We have written before on the blog about our preference on the emerging and Asian equities desk for innovative companies with sustainable demand drivers across a range of fast-growth industries – including the technology sector.

Technology companies with these characteristics include the manufacturers of Dynamic Random Access Memory (DRAM) and NAND flash memory chips.

These chips are commonly used to process and store data in computers, smartphones and servers. In fact, they have been essential in the development of daily activities we take for granted, such as uploading a photo to Facebook or downloading a Netflix movie, and will be a large part of enabling future technologies like driverless vehicles.

We have been following developments within this industry for decades; however, more recently, our ‘smart revolution’ and ‘net effects’ themes have emphasized the demand drivers for memory, including the exponential growth of data and information creation globally, as well as the increasing adoption of ‘smart’ technologies such as artificial intelligence (AI). Further research carried out alongside our specialist technology analyst has given us confidence in the positive supply/demand dynamic persisting, which we believe is good news for companies involved in the sector.

Over the last 20 years, overcapacity has created wildly cyclical pricing for both DRAM and NAND devices,[1] which in turn has led to fewer manufacturers.
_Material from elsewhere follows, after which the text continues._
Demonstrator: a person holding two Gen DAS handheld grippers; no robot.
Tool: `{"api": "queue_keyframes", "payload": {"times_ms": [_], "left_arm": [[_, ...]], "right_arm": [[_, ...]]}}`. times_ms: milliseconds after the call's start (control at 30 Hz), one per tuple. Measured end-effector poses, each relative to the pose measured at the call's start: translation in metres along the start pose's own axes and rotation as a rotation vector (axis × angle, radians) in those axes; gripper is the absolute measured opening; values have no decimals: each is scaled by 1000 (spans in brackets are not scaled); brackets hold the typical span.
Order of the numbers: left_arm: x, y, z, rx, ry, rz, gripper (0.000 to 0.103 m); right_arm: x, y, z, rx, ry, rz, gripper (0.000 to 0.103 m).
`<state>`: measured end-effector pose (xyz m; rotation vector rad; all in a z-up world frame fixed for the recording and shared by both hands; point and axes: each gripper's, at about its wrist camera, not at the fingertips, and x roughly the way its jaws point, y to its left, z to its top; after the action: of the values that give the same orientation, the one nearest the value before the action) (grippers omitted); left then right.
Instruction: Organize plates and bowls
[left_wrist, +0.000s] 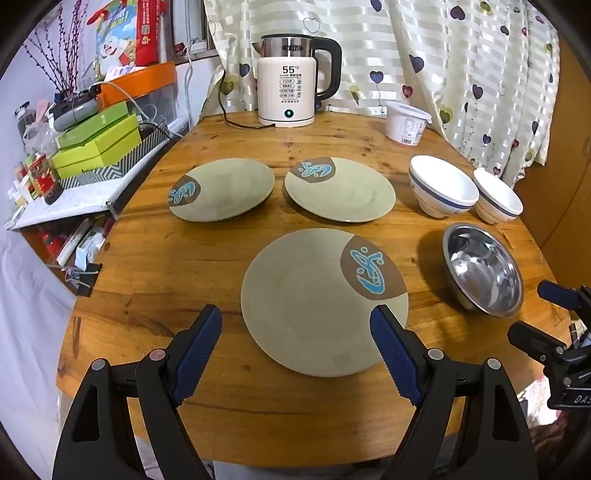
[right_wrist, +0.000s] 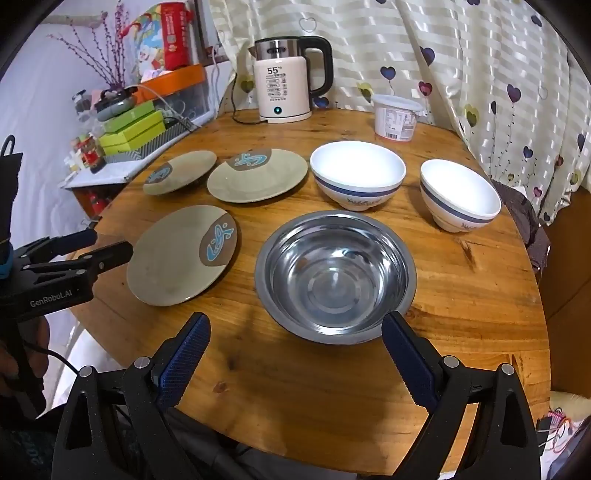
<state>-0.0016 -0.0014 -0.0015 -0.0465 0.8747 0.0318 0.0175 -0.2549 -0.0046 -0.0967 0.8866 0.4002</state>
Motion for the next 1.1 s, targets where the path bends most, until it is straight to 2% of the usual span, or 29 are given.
{"api": "queue_keyframes", "payload": {"times_ms": [333, 800, 1100], "left_arm": [[6, 6, -3, -34, 33, -18, 83], [8, 8, -5, -38, 43, 18, 83], [8, 9, -5, -41, 46, 12, 83]], "right_arm": [[-1, -1, 0, -1, -3, 4, 94], [2, 0, 0, -3, 1, 6, 94], [2, 0, 1, -3, 3, 7, 94]]}}
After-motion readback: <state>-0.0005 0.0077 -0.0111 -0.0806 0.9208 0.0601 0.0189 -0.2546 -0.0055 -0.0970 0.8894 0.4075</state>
For DRAM devices, just three global players now account for 95% of supply;[2] for NAND devices there are just five companies producing 92% of global supply.[3]

As a result, supply discipline has improved, even as demand has surged thanks to developments in AI, ‘cloud’ computing and the wider adoption of increasingly sophisticated mobile devices and gadgets. Pricing has soared as a result – with spot prices for NAND chips up 50% and DRAM spot prices up 115% over the last year.[4]

While we recognize the industry is a cyclical one, we think the current demand/supply dynamic is a positive for companies involved in the sector. However, we believe this is currently underappreciated by investors, and therefore we think there could be upside to the share prices of select manufacturers.

 

[1] Dynamic Random Access Memory (DRAM) and NAND Flash memory chips are commonly used to store data in computers, smartphones and digital cameras.

[2] The Register: ‘Guess who’s getting fat off DRAM shortages? Yep, the DRAM makers’, 18 May 2017

[3] IHS Markit: ‘NAND Memory Market Tracker’, Q2 2017

[4] Dow Jones: ‘Samsung Topples Intel as World’s Biggest Chip Maker’, 30 July 2017. Data from DRAMeXchange, a publication that tracks memory chip sales and prices.